However this argument came in from criticism from Cllr Ungar. He said: “There are a myriad reasons why people can’t get to the meetings. We do have the technology to webcast, so why don’t we do this?

“There are a lot of very positive points about webcasting but why would the council want to hide the good things. It is not because of money, because the report we have had shows [the costs] are negligible.

“Councillors have a simple decision to make here. They can vote for the motion to show that this council is an open and inclusive council with nothing to hide or they can vote against the motion, to show that this is a closed council, that does not want the public to see the council at work.

“It is a disgrace that we have before us a situation where the majority group wants to blind people, because they won’t webcast for those people who can’t come along and view what goes on.”

While Cllr Ungar’s arguments won the support of his fellow Liberal Democrats and the council’s two independent groups, it was opposed by both the Conservative and Labour groups.

Several Conservative councillors spoke out against the plans, including Rother North West councillor John Barnes MBE, who said: “It is not so much the principle of open government that worries me, but the practice.

“Whenever you bring a camera into a chamber, people’s behaviour actually changes. That doesn’t matter when you are actually trying to rehearse arguments for the public, for the third party.

“We quite properly bring the camera into the House of Commons chamber, in to this chamber and cabinet meetings, because what is taking place is a necessary piece of theatre to educate the public.

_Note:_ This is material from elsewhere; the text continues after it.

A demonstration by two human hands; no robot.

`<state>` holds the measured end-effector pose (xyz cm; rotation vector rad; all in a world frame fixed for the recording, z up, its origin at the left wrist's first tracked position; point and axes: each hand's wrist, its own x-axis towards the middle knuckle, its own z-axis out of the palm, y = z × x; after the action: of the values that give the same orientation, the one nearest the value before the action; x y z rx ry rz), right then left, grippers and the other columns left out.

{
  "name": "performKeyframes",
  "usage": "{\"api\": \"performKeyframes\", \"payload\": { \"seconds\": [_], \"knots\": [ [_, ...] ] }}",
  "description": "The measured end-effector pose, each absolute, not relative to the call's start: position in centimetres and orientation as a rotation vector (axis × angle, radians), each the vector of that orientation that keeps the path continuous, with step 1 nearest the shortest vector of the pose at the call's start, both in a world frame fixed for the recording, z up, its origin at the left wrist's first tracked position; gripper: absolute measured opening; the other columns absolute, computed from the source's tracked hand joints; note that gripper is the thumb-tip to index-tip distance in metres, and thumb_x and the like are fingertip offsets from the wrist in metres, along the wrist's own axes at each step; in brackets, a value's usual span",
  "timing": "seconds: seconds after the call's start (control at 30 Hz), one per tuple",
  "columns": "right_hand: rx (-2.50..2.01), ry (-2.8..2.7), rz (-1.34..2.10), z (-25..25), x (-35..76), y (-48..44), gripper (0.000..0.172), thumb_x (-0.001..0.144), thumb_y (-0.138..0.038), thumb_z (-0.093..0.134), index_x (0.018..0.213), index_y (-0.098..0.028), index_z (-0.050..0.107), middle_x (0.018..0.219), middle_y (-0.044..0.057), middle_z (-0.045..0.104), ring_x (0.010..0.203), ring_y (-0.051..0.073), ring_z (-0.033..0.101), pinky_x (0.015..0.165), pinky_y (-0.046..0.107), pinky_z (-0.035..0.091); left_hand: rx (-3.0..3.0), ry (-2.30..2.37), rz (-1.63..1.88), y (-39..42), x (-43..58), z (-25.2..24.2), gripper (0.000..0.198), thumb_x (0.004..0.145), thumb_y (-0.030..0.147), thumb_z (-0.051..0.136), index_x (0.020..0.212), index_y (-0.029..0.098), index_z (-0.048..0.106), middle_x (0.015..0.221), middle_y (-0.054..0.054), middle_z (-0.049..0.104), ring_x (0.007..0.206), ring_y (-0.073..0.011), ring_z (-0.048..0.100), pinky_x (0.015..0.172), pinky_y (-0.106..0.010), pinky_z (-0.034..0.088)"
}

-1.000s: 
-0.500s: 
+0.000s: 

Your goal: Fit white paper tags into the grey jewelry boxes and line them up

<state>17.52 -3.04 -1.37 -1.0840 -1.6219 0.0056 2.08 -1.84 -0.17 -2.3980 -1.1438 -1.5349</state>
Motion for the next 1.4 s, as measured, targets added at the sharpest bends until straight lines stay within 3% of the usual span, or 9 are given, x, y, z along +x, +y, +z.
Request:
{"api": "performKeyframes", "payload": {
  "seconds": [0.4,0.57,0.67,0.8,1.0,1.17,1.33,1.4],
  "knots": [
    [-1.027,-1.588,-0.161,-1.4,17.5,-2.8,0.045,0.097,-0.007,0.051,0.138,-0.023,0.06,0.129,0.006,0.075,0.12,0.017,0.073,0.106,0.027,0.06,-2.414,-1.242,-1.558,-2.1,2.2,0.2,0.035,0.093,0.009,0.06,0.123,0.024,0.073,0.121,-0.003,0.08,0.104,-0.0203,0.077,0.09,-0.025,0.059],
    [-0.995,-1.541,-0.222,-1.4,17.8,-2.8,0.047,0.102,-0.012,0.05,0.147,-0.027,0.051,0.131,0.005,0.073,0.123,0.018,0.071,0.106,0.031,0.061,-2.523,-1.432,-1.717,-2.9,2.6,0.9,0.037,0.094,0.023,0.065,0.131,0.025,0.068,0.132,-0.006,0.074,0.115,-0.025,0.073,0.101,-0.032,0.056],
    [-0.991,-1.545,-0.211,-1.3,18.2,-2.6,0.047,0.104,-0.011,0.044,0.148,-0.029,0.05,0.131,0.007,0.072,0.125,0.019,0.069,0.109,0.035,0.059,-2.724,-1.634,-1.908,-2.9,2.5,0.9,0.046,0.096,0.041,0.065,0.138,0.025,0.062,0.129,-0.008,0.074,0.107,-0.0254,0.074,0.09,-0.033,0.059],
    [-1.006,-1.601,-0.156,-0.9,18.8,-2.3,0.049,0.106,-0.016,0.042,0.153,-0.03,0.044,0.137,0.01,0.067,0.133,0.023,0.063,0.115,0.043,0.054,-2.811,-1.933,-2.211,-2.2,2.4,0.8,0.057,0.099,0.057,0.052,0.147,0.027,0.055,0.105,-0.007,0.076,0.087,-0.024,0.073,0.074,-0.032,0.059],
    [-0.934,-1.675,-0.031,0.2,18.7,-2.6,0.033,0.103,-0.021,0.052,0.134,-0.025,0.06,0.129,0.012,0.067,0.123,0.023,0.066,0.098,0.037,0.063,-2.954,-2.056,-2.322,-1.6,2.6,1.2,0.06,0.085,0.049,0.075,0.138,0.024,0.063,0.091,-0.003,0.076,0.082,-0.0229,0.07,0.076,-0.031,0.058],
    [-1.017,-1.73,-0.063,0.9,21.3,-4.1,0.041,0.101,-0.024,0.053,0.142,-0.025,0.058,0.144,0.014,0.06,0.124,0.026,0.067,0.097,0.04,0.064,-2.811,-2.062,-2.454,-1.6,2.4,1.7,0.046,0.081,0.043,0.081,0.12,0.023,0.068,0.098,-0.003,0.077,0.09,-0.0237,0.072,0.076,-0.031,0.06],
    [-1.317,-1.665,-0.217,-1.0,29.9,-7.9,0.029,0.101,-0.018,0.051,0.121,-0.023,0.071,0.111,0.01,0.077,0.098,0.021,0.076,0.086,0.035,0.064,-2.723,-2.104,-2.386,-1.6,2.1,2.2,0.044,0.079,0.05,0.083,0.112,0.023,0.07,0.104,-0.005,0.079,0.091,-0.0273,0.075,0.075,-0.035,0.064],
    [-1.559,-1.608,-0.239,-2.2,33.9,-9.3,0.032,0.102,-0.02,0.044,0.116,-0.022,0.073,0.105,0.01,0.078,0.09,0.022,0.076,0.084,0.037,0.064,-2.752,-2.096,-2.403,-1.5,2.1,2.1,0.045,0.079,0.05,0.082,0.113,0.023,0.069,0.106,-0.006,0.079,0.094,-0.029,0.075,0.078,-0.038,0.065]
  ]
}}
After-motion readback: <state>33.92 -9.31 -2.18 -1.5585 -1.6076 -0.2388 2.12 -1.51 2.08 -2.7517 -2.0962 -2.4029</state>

“The arguments have been rehearsed privately, they are then brought forward publicly, there is a certain amount of interchange, but everybody knows what the result will be.

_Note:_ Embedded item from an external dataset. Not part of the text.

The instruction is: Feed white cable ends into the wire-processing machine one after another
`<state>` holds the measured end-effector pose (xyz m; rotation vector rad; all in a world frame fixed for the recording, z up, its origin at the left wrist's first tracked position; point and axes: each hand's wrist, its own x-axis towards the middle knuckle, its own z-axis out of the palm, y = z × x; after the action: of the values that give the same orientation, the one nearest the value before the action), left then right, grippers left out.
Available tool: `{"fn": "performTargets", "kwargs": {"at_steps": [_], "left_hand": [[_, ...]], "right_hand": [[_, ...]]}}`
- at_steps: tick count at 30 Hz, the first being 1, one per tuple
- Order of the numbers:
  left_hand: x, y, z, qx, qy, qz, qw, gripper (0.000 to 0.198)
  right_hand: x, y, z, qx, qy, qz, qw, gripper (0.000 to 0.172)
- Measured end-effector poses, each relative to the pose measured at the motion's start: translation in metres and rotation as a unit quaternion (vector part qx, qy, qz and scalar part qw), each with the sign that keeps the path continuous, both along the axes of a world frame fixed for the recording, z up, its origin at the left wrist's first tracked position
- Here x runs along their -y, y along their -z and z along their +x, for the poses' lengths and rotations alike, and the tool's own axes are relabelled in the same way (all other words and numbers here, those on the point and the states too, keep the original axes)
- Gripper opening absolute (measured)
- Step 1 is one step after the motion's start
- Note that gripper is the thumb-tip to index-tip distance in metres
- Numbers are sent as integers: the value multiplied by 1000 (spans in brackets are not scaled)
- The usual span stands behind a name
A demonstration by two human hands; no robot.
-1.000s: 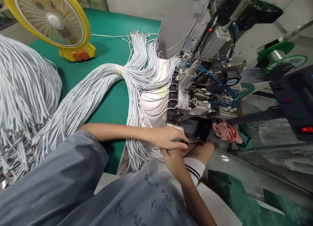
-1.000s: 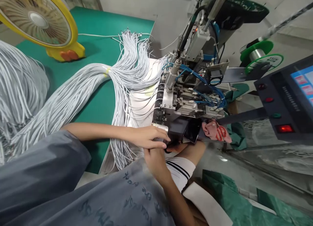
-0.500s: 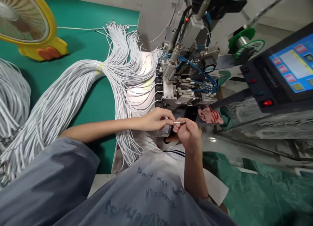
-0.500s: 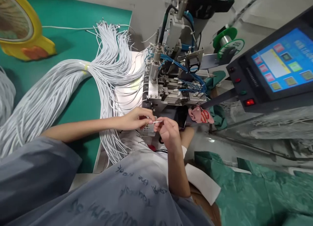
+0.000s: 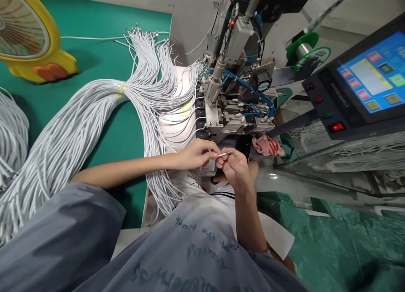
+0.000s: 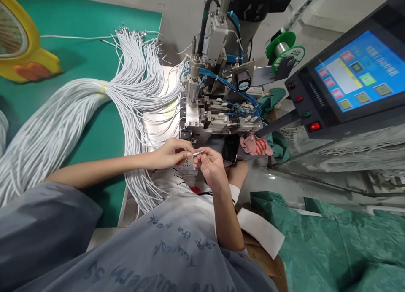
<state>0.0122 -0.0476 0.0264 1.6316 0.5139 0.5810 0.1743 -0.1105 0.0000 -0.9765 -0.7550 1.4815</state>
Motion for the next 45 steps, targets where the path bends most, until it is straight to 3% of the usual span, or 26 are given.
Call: {"fn": "performTargets", "kwargs": {"at_steps": [6, 9, 12, 14, 19, 22, 28, 35, 37, 39, 42, 45], "left_hand": [[-2, 1, -1, -4, -3, 74, 997, 19], [-6, 6, -3, -7, -7, 181, 983, 22], [-9, 14, -5, -19, -1, 315, 949, 25], [-9, 18, -5, -36, -1, 359, 933, 27], [-3, 21, -2, -28, -42, 318, 947, 21], [-2, 20, -1, -9, -42, 295, 955, 19], [-11, 23, -5, -51, -2, 363, 930, 26], [-3, 22, -1, -34, -46, 311, 949, 22], [-3, 23, -1, -40, -50, 309, 949, 23], [-6, 24, -2, -72, -38, 357, 931, 26], [-16, 25, -6, -152, -5, 493, 857, 27], [-22, 27, -8, -211, 9, 569, 795, 27]], "right_hand": [[0, -4, -3, 182, 76, 86, 977, 9], [0, -14, 3, 253, 75, 89, 961, 9], [-1, -20, 11, 316, 42, 63, 946, 9], [-2, -18, 12, 335, 39, 46, 940, 9], [0, -1, -2, 250, 103, 69, 960, 15], [2, -2, -5, 247, 122, 76, 958, 17], [-5, -18, 15, 347, 6, 32, 937, 15], [0, 9, -7, 246, 110, 52, 962, 17], [3, 11, -14, 247, 144, 65, 956, 18], [4, 6, -15, 317, 172, 82, 929, 16], [1, -4, -7, 457, 146, 106, 871, 17], [-6, -5, 1, 493, 90, 111, 858, 21]]}}
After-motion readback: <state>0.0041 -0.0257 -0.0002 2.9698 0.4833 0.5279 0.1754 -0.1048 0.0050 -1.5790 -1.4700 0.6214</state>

“The nature of scrutiny is quite different. It is tentative, it is exploratory, it is a genuine interchange of views.

“I genuinely wish it could take place in the open – I think it would be much more educative for the public – but in all my experience that whenever that all-seeing eye is brought in, people begin to discuss with one eye on the camera.”

The motion was also criticised by Labour group leader Trevor Webb, who said: “One of the reasons I think scrutiny is so valuable is that, because we don’t have pre-meetings among party groups, people go into scrutiny with a lot of open minds.

“I’ve listened to this debate with great interest, because a lot of the people who have been expressing opinions on both sides are people I have actually worked with in scrutiny committee.

“The reason I will be voting against the motion is … that I have been at scrutiny committee meetings … where police and other experts are being really open.

“I can remember when Cllr [Angharad] Davies chaired a meeting on domestic violence, when a lot of people spoke very passionately and very openly on that issue.

“I don’t think a lot of us would have been as frank as we were had that particular scrutiny committee been webcast.”

Both these arguments however came in for criticism from Liberal Democrat councillor Sarah Osborne (Ouse Valley West and Downs).

She said: “I think many of the arguments against webcasting the scrutiny committees are completely inconsistent. You are saying you cannot perform your function on the committee if anybody is watching you, which is ridiculous.

“If a whole load of the public turn up are you suddenly going to immediately change your behaviour? Are you not going to be able to function as a scrutiny committee?”

Cllr Osborne also spoke about the ability of webcasting to improve the quality of councillor behaviour, citing her own experience of sexist behaviour when meetings are not webcast.

Ultimately, however, the motion failed to win the support of the majority of members. It was defeated with 14 votes in favour to 30 votes against.